# 3. Working with unstructured text data

It is relatively easy to work with text data that is organized in a structured format (i.e. something like a CSV). However, in real life texts often occue in other unstructured formats like .txt, .docx, .pdf. These texts need to be treated differently - you need to create the structure yourself.

### 3.1. Word documents

In [142]:
# load interview transcripts for Austrian conservative members
import textract
import glob
cons_interviews_files = glob.glob(r'C:\Users\pauld\OneDrive\PhD\Teaching\2023WiSe-Qualitative methods_MA\Cons_interview_german*.docx')
lab_interviews_files = glob.glob(r'C:\Users\pauld\OneDrive\PhD\Teaching\2023WiSe-Qualitative methods_MA\Lab_interview_german*.docx')


In [143]:
cons_interviews_files

['C:\\Users\\pauld\\OneDrive\\PhD\\Teaching\\2023WiSe-Qualitative methods_MA\\Cons_interview_german_1.docx',
 'C:\\Users\\pauld\\OneDrive\\PhD\\Teaching\\2023WiSe-Qualitative methods_MA\\Cons_interview_german_2.docx',
 'C:\\Users\\pauld\\OneDrive\\PhD\\Teaching\\2023WiSe-Qualitative methods_MA\\Cons_interview_german_3.docx']

In [80]:
import docx2txt

cons_interviews = []

for filename in cons_interviews_files:
    text = docx2txt.process(filename)
    cons_interviews.append(text)

In [81]:
cons_interviews[0]

'Interviewer: Guten Tag, meine Damen und Herren. Heute haben wir die Ehre, einen prominenten Gast zu begrüßen, einen konservativen Abgeordneten des österreichischen Parlaments. Herzlich willkommen, Herr [Name]. Wir freuen uns, mit Ihnen über aktuelle politische Themen zu sprechen.\n\n\n\nAbgeordneter: Guten Tag, es ist mir eine Freude, hier zu sein.\n\n\n\nInterviewer: Lassen Sie uns direkt einsteigen. Eines der beherrschenden Themen in der politischen Landschaft ist derzeit die Migrationspolitik. Wie stehen Sie zu diesem Thema, insbesondere im Kontext von Österreich?\n\n\n\nAbgeordneter: Die Migrationspolitik ist zweifellos von großer Bedeutung. Österreich hat eine lange Tradition der Offenheit, aber es ist wichtig sicherzustellen, dass wir eine kontrollierte und nachhaltige Einwanderungspolitik haben. Wir müssen die Bedürfnisse unserer Gesellschaft und Wirtschaft berücksichtigen und sicherstellen, dass unsere Grenzen geschützt sind.
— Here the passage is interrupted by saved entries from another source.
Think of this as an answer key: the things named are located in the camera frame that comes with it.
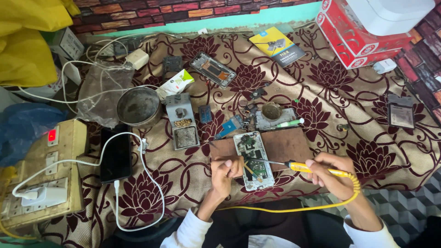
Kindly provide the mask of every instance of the brick pattern wallpaper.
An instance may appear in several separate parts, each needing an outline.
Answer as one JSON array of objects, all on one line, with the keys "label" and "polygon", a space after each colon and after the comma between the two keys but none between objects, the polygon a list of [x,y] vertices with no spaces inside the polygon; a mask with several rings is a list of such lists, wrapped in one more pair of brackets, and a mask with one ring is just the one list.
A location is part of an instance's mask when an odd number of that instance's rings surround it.
[{"label": "brick pattern wallpaper", "polygon": [[441,122],[441,0],[410,31],[414,39],[395,58],[421,101]]},{"label": "brick pattern wallpaper", "polygon": [[73,18],[76,34],[105,34],[167,23],[229,15],[257,14],[261,9],[319,0],[74,0],[81,16]]}]

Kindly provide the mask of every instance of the wooden board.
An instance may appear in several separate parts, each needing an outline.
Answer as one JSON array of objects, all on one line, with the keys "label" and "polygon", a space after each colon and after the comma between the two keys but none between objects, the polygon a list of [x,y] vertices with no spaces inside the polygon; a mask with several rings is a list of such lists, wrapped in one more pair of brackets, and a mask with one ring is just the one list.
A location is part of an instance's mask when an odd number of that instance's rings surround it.
[{"label": "wooden board", "polygon": [[[292,159],[303,163],[313,158],[301,128],[263,132],[261,136],[268,160],[286,162]],[[213,141],[213,145],[210,144],[212,159],[217,156],[237,155],[233,138]],[[288,169],[279,164],[270,166],[273,172]]]},{"label": "wooden board", "polygon": [[[86,125],[79,120],[67,120],[58,123],[58,125],[60,126],[58,145],[49,147],[47,145],[48,135],[43,135],[32,144],[24,160],[19,162],[20,169],[23,168],[22,179],[26,179],[46,167],[45,157],[48,153],[58,151],[58,160],[76,159],[77,156],[84,153],[87,140]],[[68,178],[67,202],[47,207],[43,210],[10,217],[2,221],[3,226],[6,229],[16,229],[28,224],[49,220],[81,210],[83,207],[82,189],[76,162],[64,162],[59,164],[57,173],[52,175],[47,176],[45,172],[42,172],[20,189],[65,177]],[[7,188],[7,193],[11,193],[17,183],[10,185]]]}]

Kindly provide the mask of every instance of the green screwdriver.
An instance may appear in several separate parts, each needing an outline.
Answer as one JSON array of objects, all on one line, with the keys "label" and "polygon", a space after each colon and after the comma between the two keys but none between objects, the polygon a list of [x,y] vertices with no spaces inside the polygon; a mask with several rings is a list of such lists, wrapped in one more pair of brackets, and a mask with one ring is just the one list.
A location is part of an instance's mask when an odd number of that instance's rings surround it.
[{"label": "green screwdriver", "polygon": [[283,123],[278,124],[277,126],[267,128],[266,130],[268,130],[268,129],[272,129],[272,128],[285,128],[285,127],[290,127],[290,126],[297,125],[297,124],[299,124],[299,123],[303,123],[303,122],[305,122],[305,119],[303,119],[303,118],[300,118],[300,119],[298,119],[298,120],[285,121],[285,122],[283,122]]}]

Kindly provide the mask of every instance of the hand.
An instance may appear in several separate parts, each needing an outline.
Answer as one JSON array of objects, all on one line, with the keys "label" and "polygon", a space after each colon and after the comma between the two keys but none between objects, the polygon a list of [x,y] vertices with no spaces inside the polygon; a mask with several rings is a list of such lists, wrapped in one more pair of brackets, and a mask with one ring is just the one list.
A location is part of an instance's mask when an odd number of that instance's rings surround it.
[{"label": "hand", "polygon": [[328,171],[329,168],[337,168],[356,176],[354,163],[349,157],[321,152],[314,160],[306,160],[305,164],[313,172],[308,173],[308,179],[312,179],[314,185],[326,186],[329,192],[342,201],[349,199],[354,194],[354,185],[351,179],[334,176]]},{"label": "hand", "polygon": [[[313,172],[308,173],[308,178],[312,179],[313,184],[319,184],[321,187],[326,186],[329,192],[339,200],[347,200],[354,194],[352,180],[347,177],[334,176],[328,171],[328,168],[335,167],[356,176],[354,163],[349,157],[321,152],[314,160],[306,160],[305,164]],[[351,216],[352,224],[356,228],[370,232],[376,232],[383,228],[374,210],[362,193],[346,204],[345,207]]]},{"label": "hand", "polygon": [[242,156],[216,157],[211,161],[212,188],[222,199],[231,192],[232,178],[243,175],[243,165]]},{"label": "hand", "polygon": [[243,175],[243,157],[216,157],[211,161],[212,187],[205,195],[196,216],[202,221],[209,221],[217,206],[223,202],[231,192],[231,180]]}]

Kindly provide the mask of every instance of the gray geometric floor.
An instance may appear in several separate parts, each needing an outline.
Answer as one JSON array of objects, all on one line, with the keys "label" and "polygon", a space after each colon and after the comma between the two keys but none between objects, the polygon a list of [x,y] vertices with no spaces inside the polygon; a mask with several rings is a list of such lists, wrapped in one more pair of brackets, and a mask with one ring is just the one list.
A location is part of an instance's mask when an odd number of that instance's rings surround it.
[{"label": "gray geometric floor", "polygon": [[[363,189],[363,193],[372,202],[375,213],[385,221],[395,242],[403,247],[424,230],[428,216],[441,217],[440,182],[441,169],[418,192]],[[299,199],[308,207],[338,202],[330,193],[302,196]],[[344,206],[325,208],[323,211],[343,218],[348,214]]]}]
Dies bedeutet jedoch nicht, dass wir den humanitäre

In [None]:
# what's wrong here, if we want to analyze the MPs language? 

In [110]:
# Define a regular expression pattern to capture only Abgeordneter or MP  statements --> regular expressions are like a language to identify patterns in text, quite complicated to understand
import re
pattern1 = r'Abgeordneter:.*' # it basically takes all the text that follows instances where an Abgeordneter speaks
pattern2 = r'MP:.*'

statement_list_con = []
MP_list_con = []

nr = 1

# for loop to iterate through the list of conserative interview transcripts
for transcript in cons_interviews:
    
    #create an ID for the MP: 
    MP = 'con_'+str(nr) # here we create an ID which looks like con_1, con_2, etc. that we can use to attach all text from the first transcript 
    
    # Use re.findall to extract Abgeordneter statements 
    abgeordneter_statements = re.findall(pattern1, transcript)
    
    
    # in case it didn't find anything for Abgeordneter, try it for 'MP'
    if abgeordneter_statements == []:
        abgeordneter_statements = re.findall(pattern2, transcript)
    
    #now we append the statement_list with all found statements and MP IDs
    for statement in abgeordneter_statements:
        statement_list_con.append(statement)
        MP_list_con.append(MP)
    
    # this is necessary to create the MP identifier 
    nr = nr+1


In [106]:
# now same for labour
lab_interviews = []

for filename in lab_interviews_files:
    text = docx2txt.process(filename)
    lab_interviews.append(text)

    
# Define a regular expression pattern to capture only Abgeordneter or MP  statements --> regular expressions are like a language to identify patterns in text, quite complicated to understand
import re
pattern1 = r'Abgeordneter:.*' # it basically takes all the text that follows instances where an MP speaks
pattern2 = r'MP:.*'

statement_list_lab = []
MP_list_lab = []
nr = 1
for transcript in lab_interviews:
    
    #create an ID for the MP: 
    MP = 'lab_'+str(nr)
    
    # Use re.findall to extract Abgeordneter statements
    abgeordneter_statements = re.findall(pattern1, transcript)
    
    
    # in case it didn't find anything for Abgeordneter, return it for 'MP'
    if abgeordneter_statements == []:
        abgeordneter_statements = re.findall(pattern2, transcript)
    
    for statement in abgeordneter_statements:
        statement_list_lab.append(statement)
        MP_list_lab.append(MP)
    
    nr = nr+1

In [115]:
import pandas as pd
# now create a dataframe that is similar to what we used in Notebook 2
df_con = pd.DataFrame(list(zip(MP_list_con,statement_list_con)), columns = ['MP', 'Text'])
df_lab = pd.DataFrame(list(zip(MP_list_lab,statement_list_lab)), columns = ['MP', 'Text'])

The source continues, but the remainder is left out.